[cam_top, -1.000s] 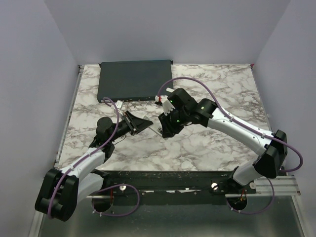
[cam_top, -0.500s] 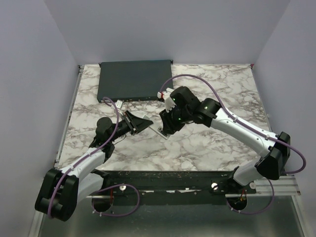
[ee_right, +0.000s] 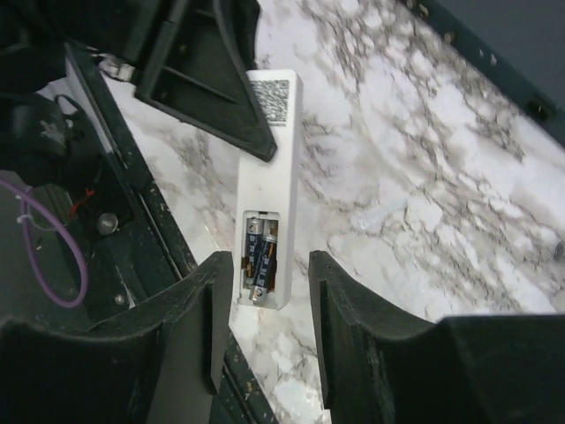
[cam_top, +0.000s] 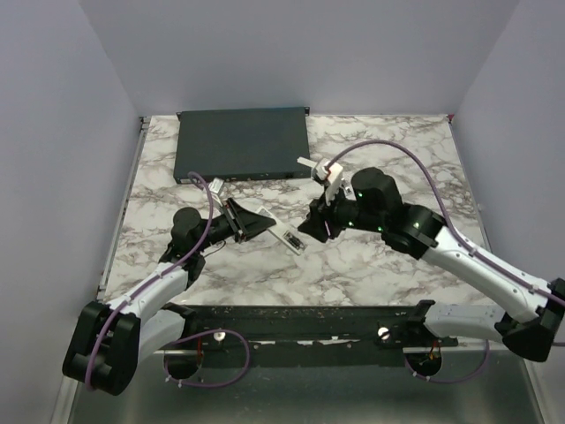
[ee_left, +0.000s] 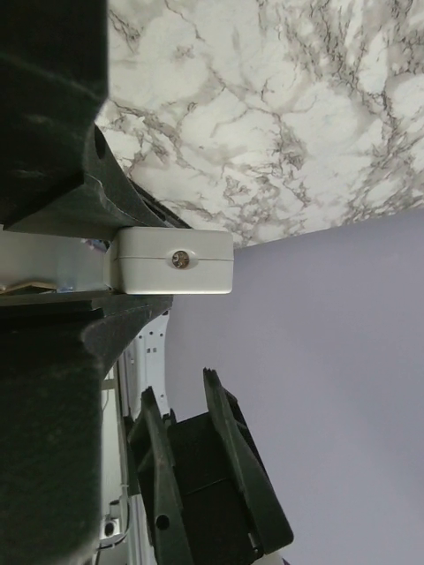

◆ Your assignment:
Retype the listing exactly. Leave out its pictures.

◆ Output below:
[cam_top, -1.000s] 
[cam_top, -0.500s] 
[ee_right, +0.000s] 
[cam_top, +0.000s] 
[ee_left, +0.000s] 

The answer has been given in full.